The Government needs to implement a series of measures to revive market sentiment and buyers’ interest in Indian realty because it has the potential of powering growth in about 200 other verticals thereby becoming an engine of growth besides ensuring ‘Housing for All’ by 2022
India’s real estate industry is on the cusp of a take-off toward sustained and rapid development. The overall economy, which is etching distinct marks of growth, is acting as the perfect launch pad. Sentiments among investors and stakeholders are high with demand seeing an uptrend. But no growth can sustain itself without the backing of proper, robust policy measures, and this is just the right time for the sector. So the responsibility of the Government has become all the more critical in initiating a slew of productive instigators that will help sustain the sentiments and ramp up growth.
LOWER INTEREST RATES
To begin with, interest rates on home loans need to come down. Although the government has already taken some measures to reduce interest rates for affordable homes and raised the deductions against interest payments on home loans, these measures are not enough, since they will largely benefit people who purchase flats in the lower price bracket. For buyers purchasing flats in metro cities that usually cost more than a crore, the benefits are negligible. The authorities need to ensure that home loan and interest rate benefits are available for all buyers, not just those at the lower end.
The NDA Government has already announced it will focus on ensuring homes for all citizens by 2022, creating 100 new smart cities and developing infrastructure across the country. The intent is clearly good, but implementation of such promises is most important. For this to happen, the Government needs to create an enabling environment. The first step towards this goal would be to demolish the thicket of regulations that constrain the industry and ensure that there is single-window clearance for all realty and infrastructure projects.
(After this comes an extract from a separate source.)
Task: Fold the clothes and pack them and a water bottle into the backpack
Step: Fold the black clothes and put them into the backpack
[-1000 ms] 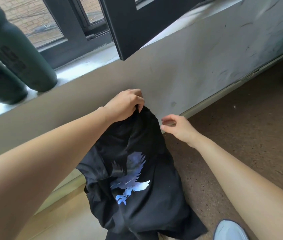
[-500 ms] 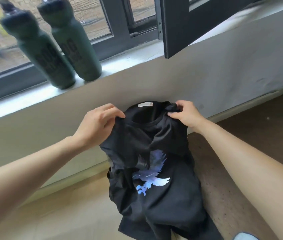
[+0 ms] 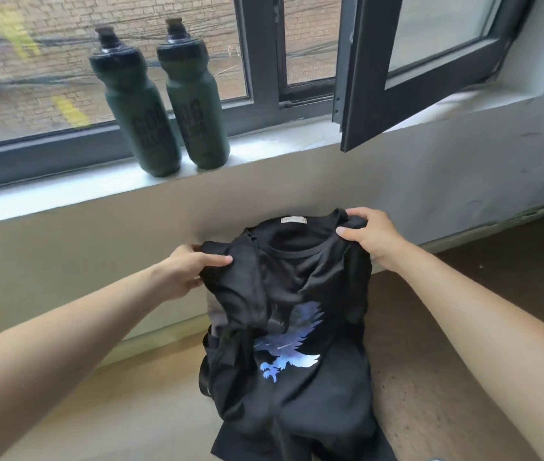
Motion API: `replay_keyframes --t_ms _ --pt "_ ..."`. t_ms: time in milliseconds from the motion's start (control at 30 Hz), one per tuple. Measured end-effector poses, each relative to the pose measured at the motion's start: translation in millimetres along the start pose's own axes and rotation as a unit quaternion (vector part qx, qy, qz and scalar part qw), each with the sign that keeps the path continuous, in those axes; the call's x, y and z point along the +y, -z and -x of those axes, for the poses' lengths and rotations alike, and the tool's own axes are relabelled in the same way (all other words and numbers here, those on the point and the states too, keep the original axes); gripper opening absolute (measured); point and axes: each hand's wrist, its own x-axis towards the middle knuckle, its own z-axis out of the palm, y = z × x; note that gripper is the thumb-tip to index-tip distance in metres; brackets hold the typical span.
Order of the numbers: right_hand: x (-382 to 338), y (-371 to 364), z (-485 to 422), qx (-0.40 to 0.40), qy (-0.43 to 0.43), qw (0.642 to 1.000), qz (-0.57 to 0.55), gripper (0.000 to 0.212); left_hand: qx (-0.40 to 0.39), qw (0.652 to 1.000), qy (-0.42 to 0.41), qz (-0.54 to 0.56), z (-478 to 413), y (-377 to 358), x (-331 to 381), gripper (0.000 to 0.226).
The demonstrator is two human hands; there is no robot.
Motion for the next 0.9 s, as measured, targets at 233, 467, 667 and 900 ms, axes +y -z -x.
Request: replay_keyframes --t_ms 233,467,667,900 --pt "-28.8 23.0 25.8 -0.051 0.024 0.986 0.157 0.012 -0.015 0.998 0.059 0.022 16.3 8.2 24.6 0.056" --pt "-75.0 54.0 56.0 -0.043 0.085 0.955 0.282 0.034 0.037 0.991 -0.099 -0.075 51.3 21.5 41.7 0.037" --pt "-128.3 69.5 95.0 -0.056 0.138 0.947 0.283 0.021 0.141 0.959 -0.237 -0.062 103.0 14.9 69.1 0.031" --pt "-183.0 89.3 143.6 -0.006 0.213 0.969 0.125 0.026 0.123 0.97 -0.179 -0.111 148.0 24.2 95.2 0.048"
The authorities could also consider the possibility of granting online approvals via time-bound processes. This will eliminate the possibility of corruption in the granting of approvals, usher in a measure of transparency and ensure it is clear why approvals or rejections have taken place.
The other important measure would be to grant infrastructure status to the realty sector. Securing funds has always been difficult for developers and whenever these are available, the interest rates have always been high, pushing up project costs. Infrastructure status for realty would immediately ease liquidity issues, as funds would become available at competitive rates of interest. Even private equity and FDI funds would then become more easily available, since infrastructure status would promote greater transparency and better regulatory oversight.
No growth can sustain itself without the backing of proper, robust policy measures, and this is just the right time for the sector
The Government should also take steps to pass the Real Estate Regulation and Development Bill as early as possible, which will professionalise services and be a further boost for transparency. The other piece of legislation that needs urgent review is the new Land Acquisition Bill. The Bill’s present guidelines make it well-nigh impossible to buy land at reasonable rates in the least possible time.
While the Land Acquisition Bill may be well meaning in intent, its laborious norms will only end up increasing litigation between land sellers and buyers, smothering the dream of affordable housing. The law should ensure that while land sellers receive a fair price, developers are able to acquire land without undue delays and at competitive rates.
Another problem that holds back the industry is the multiplicity of taxes on the purchase of flats, which can put many properties out of the buyers’ reach. Besides registration charges, for instance, buyers have to pay stamp duty, service tax and value-added tax, which can inflate the price of a flat by a few lakh rupees, making otherwise affordable properties unaffordable for many.
Against this backdrop, it is important that the Government quickly implements GST (Goods and Services Tax), which will then subsume the other taxes and levies. A single measure such as GST could truly give a fillip to all economic activities in India, including the real estate sector. This could play a big role in generating positive sentiments in the Indian markets, which has been missing for long.
The Government should give due importance to real estate because it is connected to and influences almost 200 other verticals. A thriving real estate sector could therefore act as a growth driver for all the other allied industries in India. That is the only way that the Government’s dreams of an affordable home for all Indians will finally become a reality before 2022.